List of concerts, showing date, city, country and venue
Date: City; Country; Venue
North America
6 May 1993: Guadalajara; Mexico; Estadio Tres de Marzo
7 May 1993: Dinner Show
8 May 1993: —
9 May 1993: Querétaro; Estadio Corregidora
10 May 1993: México City; Centro De Espectaculos Premier
12 May 1993: Puebla; Centro Libanés
14 May 1993: Hidalgo; (Private show)
15 May 1993: Pachuca; Estrellas
16 May 1993: Cuernavaca; —
20 May 1993: San Juan; Puerto Rico; Hotel Hilton
23 May 1993: Hiram Bithorn Stadium
28 May 1993: Acapulco; Mexico; Video Visa (Private show)

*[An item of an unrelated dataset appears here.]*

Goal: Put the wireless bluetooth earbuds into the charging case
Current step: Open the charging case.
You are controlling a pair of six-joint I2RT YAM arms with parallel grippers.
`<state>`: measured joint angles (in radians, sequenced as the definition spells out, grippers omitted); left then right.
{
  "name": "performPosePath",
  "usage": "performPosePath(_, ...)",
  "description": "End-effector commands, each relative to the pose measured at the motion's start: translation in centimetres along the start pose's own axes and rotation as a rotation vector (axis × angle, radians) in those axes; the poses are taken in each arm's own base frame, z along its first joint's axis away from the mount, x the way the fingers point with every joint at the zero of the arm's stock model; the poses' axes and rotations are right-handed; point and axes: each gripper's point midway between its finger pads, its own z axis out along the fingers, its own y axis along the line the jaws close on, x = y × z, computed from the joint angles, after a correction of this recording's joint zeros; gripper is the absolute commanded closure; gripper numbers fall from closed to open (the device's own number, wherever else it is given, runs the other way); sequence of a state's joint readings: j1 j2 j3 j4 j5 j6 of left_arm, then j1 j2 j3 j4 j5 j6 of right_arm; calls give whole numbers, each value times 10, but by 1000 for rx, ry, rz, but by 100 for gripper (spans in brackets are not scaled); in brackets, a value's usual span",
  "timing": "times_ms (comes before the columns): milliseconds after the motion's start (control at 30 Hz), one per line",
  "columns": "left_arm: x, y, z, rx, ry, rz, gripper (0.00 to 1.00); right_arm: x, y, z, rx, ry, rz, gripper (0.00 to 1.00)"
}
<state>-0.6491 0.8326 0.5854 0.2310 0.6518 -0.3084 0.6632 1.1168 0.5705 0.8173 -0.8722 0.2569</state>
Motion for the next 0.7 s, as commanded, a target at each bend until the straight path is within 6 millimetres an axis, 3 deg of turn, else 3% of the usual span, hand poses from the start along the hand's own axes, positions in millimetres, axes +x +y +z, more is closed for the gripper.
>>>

29 May 1993: Festival Acapulco
3 June 1993: México City; Auditorio Nacional
4 June 1993
5 June 1993
6 June 1993
8 June 1993
9 June 1993
10 June 1993
11 June 1993
12 June 1993
13 June 1993
15 June 1993: San Diego; United States; San Diego Sports Arena
18 June 1993: Miami; James L. Knight Center
19 June 1993
22 June 1993: Atlanta; —
24 June 1993: Washington, D.C.; —
25 June 1993: Atlantic City; Circus Maximus Showroom
26 June 1993
27 June 1993
2 July 1993: Monterrey; Mexico; Cintermex
3 July 1993: Plaza de Toros de Monterrey
4 July 1993: Saltillo; Salón Candilejas
9 July 1993: Hermosillo; Centro de Usos Múltiples (CUM)
10 July 1993: Chihuahua; —
11 July 1993: Ciudad Juárez; Estadio Olímpico Benito Juárez
16 July 1993: Tlalnepantla; Arroyo Satelite (Dinner Show)
23 July 1993: Veracruz; (Dinner show)
24 July 1993: —
25 July 1993: Mexicali; Plaza de Toros Calafia
July ?, 1993: Ciudad Valles; —
30 July 1993: San Luis Potosí; —
31 July 1993: Tampico; Discothèque Biblos
1 August 1993: Estadio Tamaulipas
4 August 1993: Cancún; —
6 August 1993: Mérida; Parque Kukulcán Alamo
7 August 1993: Villahermosa; —
8 August 1993: Campeche; Estadio Venustiano Carranza
August ?, 1993: Tuxtla Gutiérrez; —
11 August 1993: Tapachula; (Inauguration of a hotel)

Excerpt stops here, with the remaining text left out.